If “irony is just honesty with the volume cranked up,” as American writer George Saunders claims, then Maine author Elaine Ford turned the ironic short story into a modern, impressive art form.
Ford (1938-2017) wrote five novels and numerous published pieces of short fiction, including this collection of 15 stories about Maine people and the choices they make in life. Ford chooses marginalized characters — men and women who know what would make them happy but who possess neither the energy nor the skills to attain it. And years later they just give up.
Her stories are sad, containing little humor and less hope, but the irony is that her characters still dream despite knowing that this is as good as it gets.
In “In the Marrow,” a teenage girl takes a chance to break out of a dead-end job in a dead-end town. But her options are few and her choices are bad, resulting in heartache and a final understanding: “We don’t make other people’s luck. We make our own.”
In “Elwood’s Last Job,” a desperately lonely man robs the local laundromat, much to the amusement and then fear of the three women washing clothes.

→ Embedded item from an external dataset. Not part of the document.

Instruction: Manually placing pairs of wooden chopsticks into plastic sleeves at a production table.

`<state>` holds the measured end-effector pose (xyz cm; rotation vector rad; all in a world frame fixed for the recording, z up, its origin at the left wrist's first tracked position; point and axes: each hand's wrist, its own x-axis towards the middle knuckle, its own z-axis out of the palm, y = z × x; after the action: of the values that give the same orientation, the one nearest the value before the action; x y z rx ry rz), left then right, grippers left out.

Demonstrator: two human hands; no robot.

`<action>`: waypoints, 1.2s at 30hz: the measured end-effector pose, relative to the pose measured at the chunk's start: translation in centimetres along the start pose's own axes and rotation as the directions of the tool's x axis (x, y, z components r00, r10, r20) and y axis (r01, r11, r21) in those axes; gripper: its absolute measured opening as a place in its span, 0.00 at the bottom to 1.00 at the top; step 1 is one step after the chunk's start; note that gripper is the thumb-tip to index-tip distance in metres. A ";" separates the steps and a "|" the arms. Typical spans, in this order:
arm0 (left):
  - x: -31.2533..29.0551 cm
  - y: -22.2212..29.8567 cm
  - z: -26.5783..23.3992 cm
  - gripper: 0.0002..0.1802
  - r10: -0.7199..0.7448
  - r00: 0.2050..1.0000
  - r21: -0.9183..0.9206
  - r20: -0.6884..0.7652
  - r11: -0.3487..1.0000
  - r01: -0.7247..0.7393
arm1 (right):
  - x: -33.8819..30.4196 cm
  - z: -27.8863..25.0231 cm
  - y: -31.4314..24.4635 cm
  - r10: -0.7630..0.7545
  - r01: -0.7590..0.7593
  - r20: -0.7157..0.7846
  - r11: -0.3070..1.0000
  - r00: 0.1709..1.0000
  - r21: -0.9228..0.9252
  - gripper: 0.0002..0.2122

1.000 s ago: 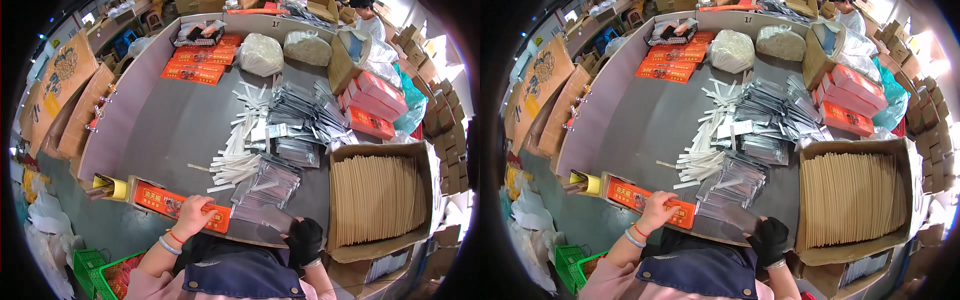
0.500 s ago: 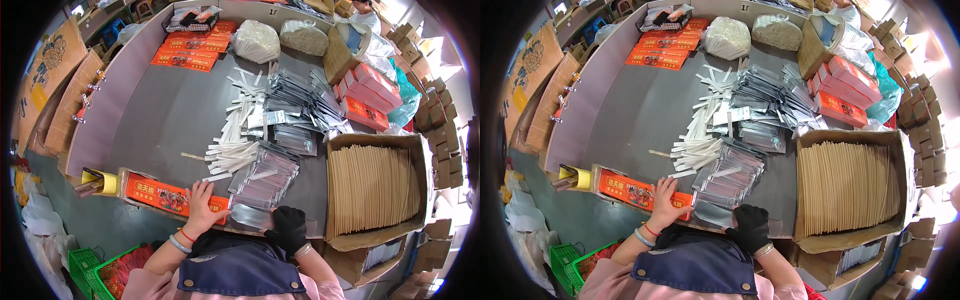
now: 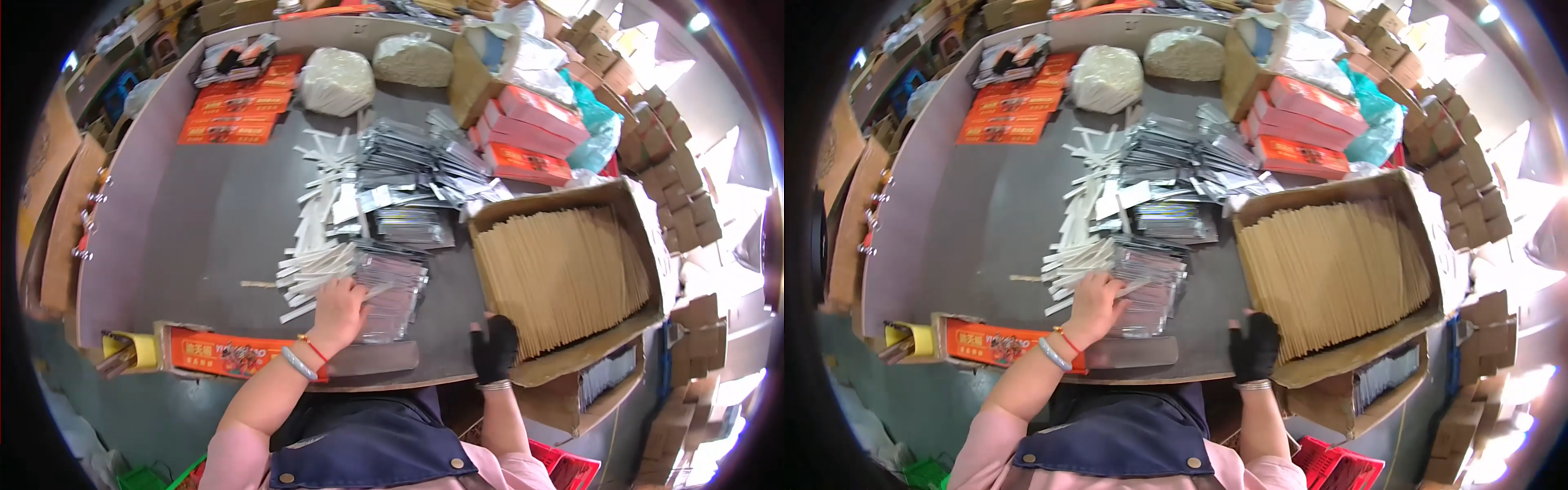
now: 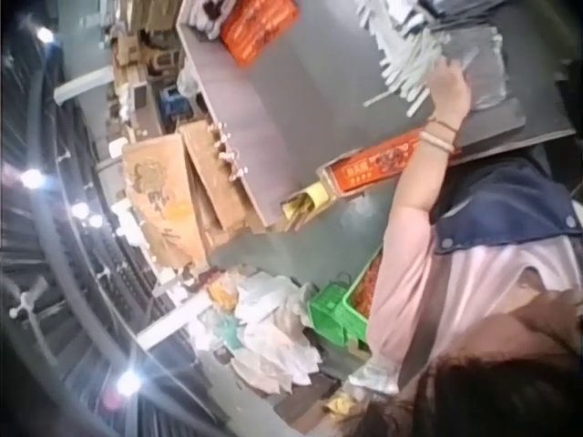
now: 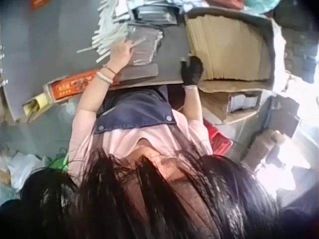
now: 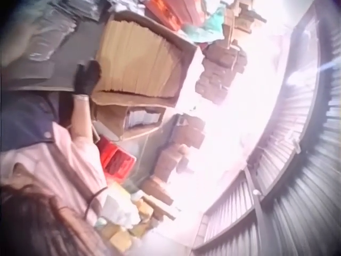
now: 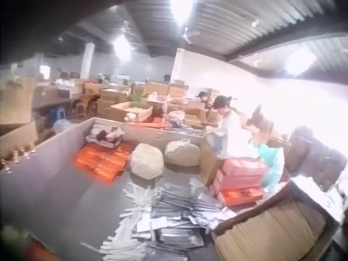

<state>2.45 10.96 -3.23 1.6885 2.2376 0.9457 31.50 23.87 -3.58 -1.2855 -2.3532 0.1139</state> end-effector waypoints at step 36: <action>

In “Suicide,” two mismatched people meet, share some insight and then wonder which one is considering suicide. In “Millenium Fever,” a dissatisfied, middle-aged wife thinks she has one last chance for happiness and is stunned to discover that her husband has known all along. Other stories include unhappy married couples thinking about former lovers and what might have been and unfaithful spouses who rationalize their bad behavior.
Ford’s writing is uncomfortably visceral — she creates characters and situations that are all too painfully real. The more flaws she reveals in her characters, the more we see the same in ourselves.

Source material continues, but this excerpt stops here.